No one sets out to raise an aggressive dog, but common mistakes can lead your puppy to grow up into a less than trustworthy adult. Here is my top ten list of things to do with your puppy to make sure he grows up to be as bombproof as possible:

  1. Teach your dog to trade: It isn’t natural for your dog to want to give you valuable things like stolen socks or dead birds found on a walk. If you want him to happily surrender his finds, start early on trading him with treats. Yes, you eventually want to teach him to drop things on command, but right now our chief concern is that he thinks giving you stuff is awesome! One Labrador breeder tells her puppy buyers “you can’t punish a retriever for retrieving”. Punishing your dog when he has something in his mouth will make him defensive. Feel free to get mad when he is about to steal your shoe, but once it’s in his mouth, it’s his, and you need to get it back with minimal drama.
  2. Socialize your puppy: He needs to meet men, children, people in uniform, people of different colors, people wearing hats etc. This is especially important if you have a herding or guarding breed or any breed with a tendency to be suspicious of strangers. It’s mandatory for your puppy to have positive experiences with at least 100 different people before the age of 16 weeks. If your puppy is shy, go at his pace so as not to overwhelm him. If he doesn’t come around quickly, get some professional help.
  3. Avoid punishment: Try to manage your puppy’s world so that he doesn’t have opportunities to get in trouble by using crates, baby gates etc and by picking up your stuff. If you do have to punish, punishment should only be startling enough to interrupt the behavior, not to make your dog cower, and it should stop the moment the bad behavior stops. Poorly timed punishment makes dogs afraid of people and defensive. Your dog may not have the confidence to act aggressively towards you, but his belief that people can and will hurt him may lead him to act aggressively towards people perceived as threatening and weaker—often children.
  4. Teach children to handle puppies gently: Children under the age of twelve should be taught not to pick puppies up as they are too likely to drop them or to carry them in a way that makes the puppy feel unsafe. Teach children to pet with one hand from collar to tail–no grabbing. Kids should learn to ask the puppy if he wants to play by calling him to them or offering a toy and to accept that sometimes the puppy may be tired or not in the mood. Children and puppies are the cutest of playmates, but it takes some careful supervision to keep fingers safe from teeth and tails safe from pulling!
  5. Accustom your puppy to gentle restraint: Your puppy needs to be comfortable with being touched all over and with being gently held still. Practice gently holding him in your arms, in your lap, on his side on the floor etc. Wait for him to relax, then calmly let him up. Often, novice owners let their puppies free when they struggle—try to do the opposite, calmly hold your ground until the puppy relaxes, then let him go.
  6. Recognize early warning signs of problems: Dogs who growl or snap are warning you that if pushed further they will bite.
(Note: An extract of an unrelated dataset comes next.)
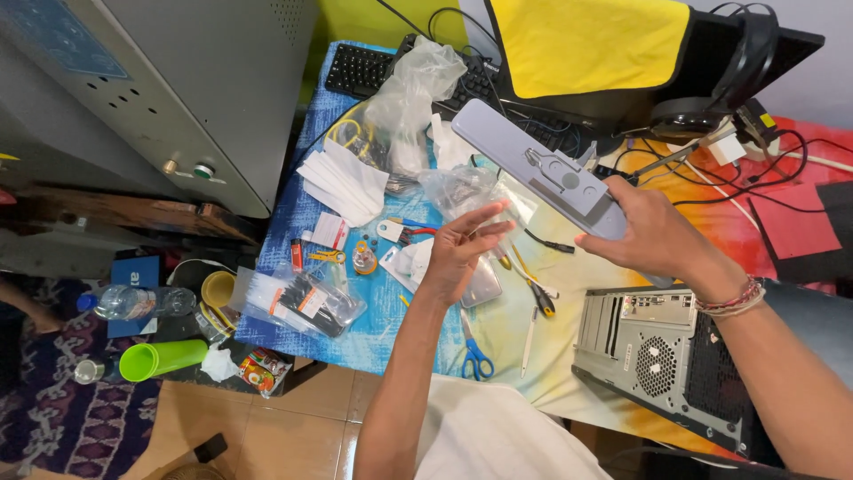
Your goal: Sorting small electronic components and screws into plastic bags on a repair bench.
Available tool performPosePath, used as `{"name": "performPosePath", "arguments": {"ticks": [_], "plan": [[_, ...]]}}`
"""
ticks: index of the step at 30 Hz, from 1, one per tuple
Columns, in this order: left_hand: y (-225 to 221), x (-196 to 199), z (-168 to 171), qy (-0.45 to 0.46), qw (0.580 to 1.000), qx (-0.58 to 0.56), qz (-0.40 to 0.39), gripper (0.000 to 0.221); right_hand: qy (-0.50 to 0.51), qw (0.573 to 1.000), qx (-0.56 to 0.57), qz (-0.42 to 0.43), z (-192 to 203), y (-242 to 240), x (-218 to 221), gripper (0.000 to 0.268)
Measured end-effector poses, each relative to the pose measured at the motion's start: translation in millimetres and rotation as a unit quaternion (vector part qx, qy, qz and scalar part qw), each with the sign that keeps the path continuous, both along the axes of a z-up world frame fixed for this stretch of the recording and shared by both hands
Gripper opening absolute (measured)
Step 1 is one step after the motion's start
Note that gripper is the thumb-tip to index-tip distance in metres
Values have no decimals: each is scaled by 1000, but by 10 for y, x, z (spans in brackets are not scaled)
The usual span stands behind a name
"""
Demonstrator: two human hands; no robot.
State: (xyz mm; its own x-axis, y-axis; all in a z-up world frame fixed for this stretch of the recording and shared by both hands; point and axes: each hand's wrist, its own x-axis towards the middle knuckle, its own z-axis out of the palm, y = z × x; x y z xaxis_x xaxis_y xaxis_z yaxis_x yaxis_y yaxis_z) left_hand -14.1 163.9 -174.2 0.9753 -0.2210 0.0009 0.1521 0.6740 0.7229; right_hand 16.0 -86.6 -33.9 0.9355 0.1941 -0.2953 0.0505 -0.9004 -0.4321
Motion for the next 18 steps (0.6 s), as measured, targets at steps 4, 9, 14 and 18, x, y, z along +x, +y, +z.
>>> {"name": "performPosePath", "arguments": {"ticks": [4, 9, 14, 18], "plan": [[5, 15, -44, 22, 1000, -2, 3, 36, -19, 1000, 0, 9, -66, -53, 17, 45], [-15, 7, 49, 50, 987, 143, 45, 23, -13, 1000, -1, 9, -48, -46, 11, 45], [-23, 24, 77, 73, 984, 155, 39, 32, -7, 1000, -5, 9, -29, -31, 21, 46], [-42, -24, 241, 80, 987, 124, 66, 18, -12, 1000, -7, 11, -64, -41, 24, 47]]}}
Some growling during play is normal—if the dog’s body looks relaxed and wiggly during tug for example, that can be play, but if your dog’s body is stiff, hunched over, or he is giving you the evil eye, it’s time to get help. Aggression problems are much harder to treat once the dog has reached the point of biting because he usually discovers that biting works: it makes people go away!
  7. Teach your puppy self control: Dogs who have no patience are more likely to bite. So teach him to wait for his dinner, wait at the door, wait for permission to go visit with his doggie friends etc. And don’t allow endless crazy games, whether they are tug or fetch games with you or play with his friends. If he can’t listen to his name and calm down and sit for 10 seconds, he’s too over stimulated.
  8. Let sleeping puppies lie: Teach children not to go in the puppy’s crate or disturb him when he is resting. Puppies need a lot of sleep and will be grumpy if they don’t get it. If you need to move a sleeping dog, be polite and say his name and wake him up first. None of us like being woken up suddenly and we’d like it less if it meant suddenly being airborne!
  9. Don’t let anyone tease your puppy: Teasing means inciting your dog to act aggressively such as pretending you are going to take the dog’s food, poking with a stick, approaching a dog behind a fence and then running away, bopping on the nose to get a rise out of him etc. All these are things kids are likely to find funny. The dog acts a little scary and then they leave him alone. The dog learns that acting aggressively works, so don’t be surprised when he takes it to the next level. It’s your responsibility to do something about teasing even if the culprit is your neighbor’s kid poking your dog through the fence—when the same child reaches over your fence to retrieve a ball and gets bitten, it doesn’t matter whether he ‘deserved it’.
  10. Let your little dog walk on his own four paws: Dogs that are carried everywhere become very insecure and possessive of their owners. If you let your little dog sit on you, sleep in your bed, hitch a ride on your shoulders etc don’t be surprised if he won’t let your husband into the bed or won’t let your kid give you a hug. He’s pretty sure he owns your lap and he doesn’t want to share.